● TASK: Restate the listing that follows word for word, without its pictures.

● COLLECTED MATERIAL:
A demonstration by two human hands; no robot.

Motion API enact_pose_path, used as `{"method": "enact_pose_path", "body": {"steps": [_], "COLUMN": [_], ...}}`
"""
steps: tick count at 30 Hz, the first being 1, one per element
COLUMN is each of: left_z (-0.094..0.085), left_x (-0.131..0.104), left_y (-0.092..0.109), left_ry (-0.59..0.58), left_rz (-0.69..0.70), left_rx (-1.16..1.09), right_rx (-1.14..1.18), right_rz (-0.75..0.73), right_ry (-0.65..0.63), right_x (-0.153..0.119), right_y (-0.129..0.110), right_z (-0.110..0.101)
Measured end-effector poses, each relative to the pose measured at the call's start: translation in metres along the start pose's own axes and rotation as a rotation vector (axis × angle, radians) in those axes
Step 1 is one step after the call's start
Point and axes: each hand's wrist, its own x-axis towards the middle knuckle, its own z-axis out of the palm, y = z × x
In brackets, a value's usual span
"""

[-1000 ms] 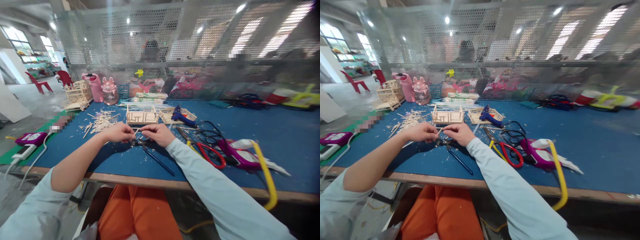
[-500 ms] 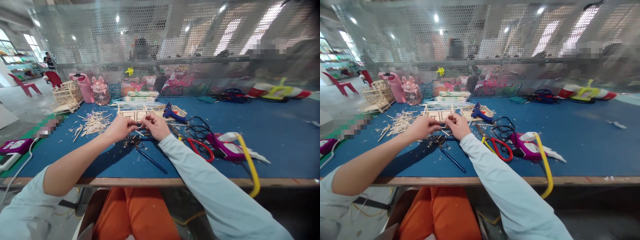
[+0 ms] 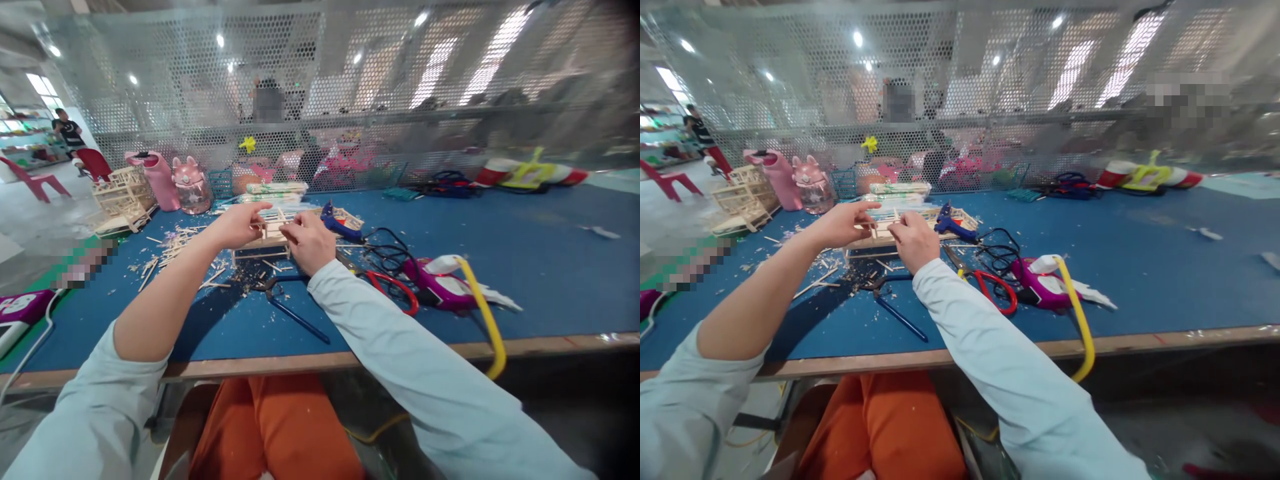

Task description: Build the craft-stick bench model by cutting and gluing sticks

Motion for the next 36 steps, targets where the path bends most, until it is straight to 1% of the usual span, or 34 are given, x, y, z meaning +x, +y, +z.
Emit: {"method": "enact_pose_path", "body": {"steps": [4,7,16,18,21,23,25,31,36], "left_z": [-0.001,-0.001,0.011,0.013,0.014,0.014,0.014,0.013,0.012], "left_x": [0.001,0.004,0.009,0.009,0.01,0.011,0.011,0.009,0.009], "left_y": [0.002,0.004,0.001,-0.001,-0.003,-0.004,-0.004,0.002,0.003], "left_ry": [-0.003,0.021,0.074,0.085,0.095,0.099,0.101,0.113,0.112], "left_rz": [0.001,0.004,0.048,0.054,0.057,0.053,0.042,0.022,0.013], "left_rx": [0.014,0.039,0.152,0.164,0.148,0.125,0.111,0.106,0.112], "right_rx": [-0.041,-0.039,-0.036,-0.002,0.079,0.121,0.137,0.097,0.018], "right_rz": [0.017,0.022,0.025,0.012,-0.001,0.031,0.067,0.094,0.038], "right_ry": [-0.022,-0.027,-0.028,-0.005,0.078,0.137,0.162,0.107,0.095], "right_x": [0.001,0.002,0.003,0.002,0.0,-0.002,-0.003,-0.004,-0.004], "right_y": [-0.001,-0.001,-0.001,0.0,0.004,0.007,0.009,0.009,0.009], "right_z": [0.001,0.003,0.005,0.006,0.005,0.003,0.001,0.004,0.005]}}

● SOLUTION TO THIS PROBLEM:
A demonstration by two human hands; no robot.

Motion API enact_pose_path, used as `{"method": "enact_pose_path", "body": {"steps": [_], "COLUMN": [_], ...}}`
"""
steps: tick count at 30 Hz, the first being 1, one per element
COLUMN is each of: left_z (-0.094..0.085), left_x (-0.131..0.104), left_y (-0.092..0.109), left_ry (-0.59..0.58), left_rz (-0.69..0.70), left_rx (-1.16..1.09), right_rx (-1.14..1.18), right_rz (-0.75..0.73), right_ry (-0.65..0.63), right_x (-0.153..0.119), right_y (-0.129..0.110), right_z (-0.110..0.101)
Measured end-effector poses, each relative to the pose measured at the call's start: translation in metres along the start pose's own axes and rotation as a rotation vector (axis × angle, radians) in those axes
Step 1 is one step after the call's start
Point and axes: each hand's wrist, its own x-axis towards the middle knuckle, its own z-axis out of the palm, y = z × x
In brackets, a value's usual span
"""

[-1000 ms] 
[-500 ms] 
[+0 ms] 

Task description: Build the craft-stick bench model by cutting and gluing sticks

Motion for the next 36 steps, targets where the path bends most, until it is straight to 1% of the usual span, or 34 are given, x, y, z meaning +x, +y, +z.
Emit: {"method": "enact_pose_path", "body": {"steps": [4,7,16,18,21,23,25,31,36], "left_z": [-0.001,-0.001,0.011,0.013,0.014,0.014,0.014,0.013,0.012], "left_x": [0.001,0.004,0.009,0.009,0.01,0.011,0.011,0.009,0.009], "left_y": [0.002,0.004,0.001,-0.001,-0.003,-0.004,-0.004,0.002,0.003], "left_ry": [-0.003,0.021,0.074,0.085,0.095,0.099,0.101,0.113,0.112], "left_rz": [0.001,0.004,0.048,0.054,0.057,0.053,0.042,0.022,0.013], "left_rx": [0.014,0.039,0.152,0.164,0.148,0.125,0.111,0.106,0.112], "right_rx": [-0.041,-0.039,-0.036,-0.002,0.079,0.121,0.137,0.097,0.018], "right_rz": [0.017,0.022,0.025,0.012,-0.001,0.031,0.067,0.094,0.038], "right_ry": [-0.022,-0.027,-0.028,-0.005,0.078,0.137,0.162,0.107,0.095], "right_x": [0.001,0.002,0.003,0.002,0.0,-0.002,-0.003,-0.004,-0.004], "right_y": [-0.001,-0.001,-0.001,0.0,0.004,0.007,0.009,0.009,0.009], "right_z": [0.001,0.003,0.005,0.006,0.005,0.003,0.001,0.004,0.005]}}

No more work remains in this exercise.